North Carolina FC U23 is an American soccer team based in Cary, North Carolina.  It was founded in 2002 as the Raleigh Elite, and the current affiliate of North Carolina FC, a third division club in the United Soccer League.  The team plays in USL League Two (the fourth tier of the American Soccer Pyramid), and previously in the National Premier Soccer League (NPSL). The team was known as the Cary Clarets in 2008 and 2009; and went dormant for a year in 2010.  As a member of the USASA League, the then-Carolina RailHawks U23's took the Men's Region III Championship in 2011, 2012, and 2013 and won the U-23's National Championship in 2011 and 2013.  The team's colors are navy blue, gold, and cardinal red.

History

The Raleigh CASL Elite entered the PDL for the first time in 2002, and was run by the Raleigh-based Capital Area Soccer League (CASL).  They finished their first competitive campaign second in the Mid-Atlantic Division (behind Williamsburg Legacy) with an 11–7–0 record; and made the playoffs.  They overcame Northeast Division champions Vermont Voltage 1–0 in the Conference Semi-finals before falling to the Cape Cod Crusaders in the Eastern Conference final.  Raleigh enjoyed a brief foray into the US Open Cup thanks to their positive early season form, knocking out D3 Pro League side Carolina Dynamo 5–2 in the first round before losing 3–0 to A-League stalwarts Richmond Kickers in the second.

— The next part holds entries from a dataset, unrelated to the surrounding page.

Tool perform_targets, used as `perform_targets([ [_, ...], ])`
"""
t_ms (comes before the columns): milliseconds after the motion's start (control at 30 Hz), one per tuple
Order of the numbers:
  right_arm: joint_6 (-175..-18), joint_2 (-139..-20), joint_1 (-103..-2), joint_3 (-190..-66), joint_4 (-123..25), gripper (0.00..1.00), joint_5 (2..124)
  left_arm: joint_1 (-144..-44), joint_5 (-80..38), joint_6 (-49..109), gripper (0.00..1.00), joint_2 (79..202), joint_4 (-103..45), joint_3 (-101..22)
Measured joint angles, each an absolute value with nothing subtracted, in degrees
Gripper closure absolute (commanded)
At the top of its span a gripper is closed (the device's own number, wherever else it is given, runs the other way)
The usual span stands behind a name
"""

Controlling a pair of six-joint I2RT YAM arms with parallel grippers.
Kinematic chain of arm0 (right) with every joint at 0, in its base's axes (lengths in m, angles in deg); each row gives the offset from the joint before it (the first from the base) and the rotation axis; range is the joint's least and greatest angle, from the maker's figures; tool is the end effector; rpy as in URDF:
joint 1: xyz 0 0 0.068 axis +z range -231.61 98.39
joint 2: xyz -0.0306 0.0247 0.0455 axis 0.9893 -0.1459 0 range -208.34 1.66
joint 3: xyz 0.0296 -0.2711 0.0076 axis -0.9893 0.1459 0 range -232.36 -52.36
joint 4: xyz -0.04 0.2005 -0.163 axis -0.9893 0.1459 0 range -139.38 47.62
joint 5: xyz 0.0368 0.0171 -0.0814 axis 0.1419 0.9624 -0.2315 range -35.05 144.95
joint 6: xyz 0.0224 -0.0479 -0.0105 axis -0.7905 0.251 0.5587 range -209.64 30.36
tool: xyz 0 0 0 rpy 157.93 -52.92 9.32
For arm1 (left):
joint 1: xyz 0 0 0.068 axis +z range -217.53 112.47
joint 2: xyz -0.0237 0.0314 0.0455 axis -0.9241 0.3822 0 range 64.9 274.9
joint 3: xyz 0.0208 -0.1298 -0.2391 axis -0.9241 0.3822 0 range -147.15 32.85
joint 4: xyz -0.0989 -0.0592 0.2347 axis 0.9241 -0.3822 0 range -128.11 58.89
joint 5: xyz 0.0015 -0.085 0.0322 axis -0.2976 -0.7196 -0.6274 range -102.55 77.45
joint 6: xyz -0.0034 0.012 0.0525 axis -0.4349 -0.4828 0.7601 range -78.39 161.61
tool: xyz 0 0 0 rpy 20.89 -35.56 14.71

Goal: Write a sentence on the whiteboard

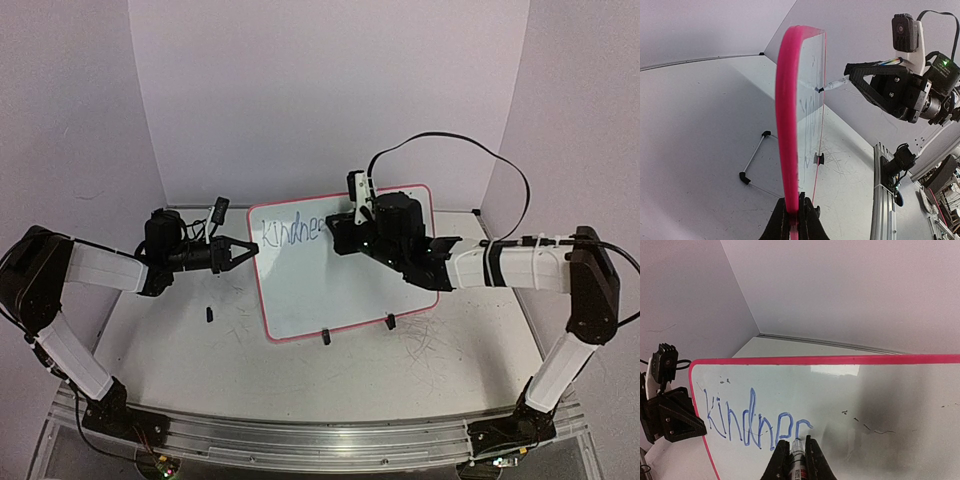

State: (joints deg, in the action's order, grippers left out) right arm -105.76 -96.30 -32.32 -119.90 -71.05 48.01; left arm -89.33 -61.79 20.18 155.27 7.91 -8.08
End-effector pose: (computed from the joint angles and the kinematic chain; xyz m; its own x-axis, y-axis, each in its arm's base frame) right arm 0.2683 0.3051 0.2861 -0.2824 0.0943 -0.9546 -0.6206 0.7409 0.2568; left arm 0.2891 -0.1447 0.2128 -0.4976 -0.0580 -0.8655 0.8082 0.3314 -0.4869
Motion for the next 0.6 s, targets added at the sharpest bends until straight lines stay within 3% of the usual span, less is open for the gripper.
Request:
perform_targets([
  [600,-106.52,-94.24,-31.69,-116.82,-70.16,1.0,44.71,-89.33,-61.9,20.19,1.0,155.27,7.93,-8.1],
])
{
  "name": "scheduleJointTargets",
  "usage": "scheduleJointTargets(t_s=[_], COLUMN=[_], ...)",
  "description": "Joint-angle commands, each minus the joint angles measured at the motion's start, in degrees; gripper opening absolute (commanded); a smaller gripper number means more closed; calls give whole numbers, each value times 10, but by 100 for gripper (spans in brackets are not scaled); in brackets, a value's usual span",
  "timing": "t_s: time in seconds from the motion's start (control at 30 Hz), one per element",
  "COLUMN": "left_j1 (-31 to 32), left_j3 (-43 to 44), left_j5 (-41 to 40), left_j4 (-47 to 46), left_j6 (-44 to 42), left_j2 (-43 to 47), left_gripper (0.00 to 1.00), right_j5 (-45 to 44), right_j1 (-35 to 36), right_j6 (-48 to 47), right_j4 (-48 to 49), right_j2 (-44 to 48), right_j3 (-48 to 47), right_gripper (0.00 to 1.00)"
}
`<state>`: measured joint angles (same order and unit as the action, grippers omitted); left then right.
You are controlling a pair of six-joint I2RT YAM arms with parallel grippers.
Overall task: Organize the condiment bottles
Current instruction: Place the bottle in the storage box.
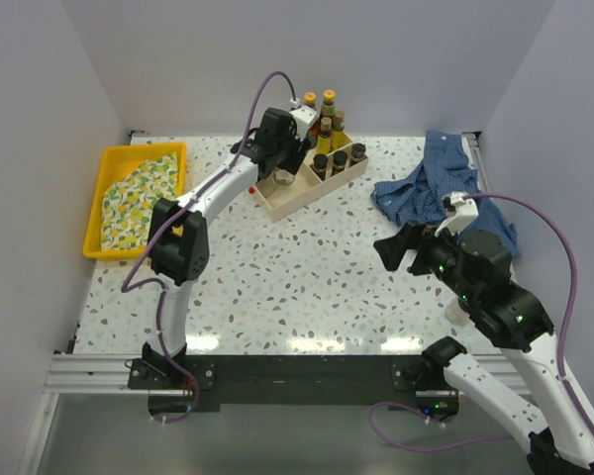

Raleigh Elite finished third in the Mid Atlantic Division in 2003, with an 8–8–2 record, 17 points behind divisional champions Richmond Kickers Future.  Chris Norbet was Elite's top scorer, with seven goals; while John Izzo contributed three assists for the season.

Elite finished in fourth place behind divisional champs Carolina Dynamo with a 7–9–2 record in 2004.

In 2005 Elite enjoyed a productive season, losing just four games.  The Elite were high-scoring entertainers throughout the year.  They finished in third place in the Mid Atlantic Division, one point behind the Carolina Dynamo.  That year, Aaron King was Raleigh's top scorer, with ten goals, while Spencer Wadsworth contributed an impressive eight assists.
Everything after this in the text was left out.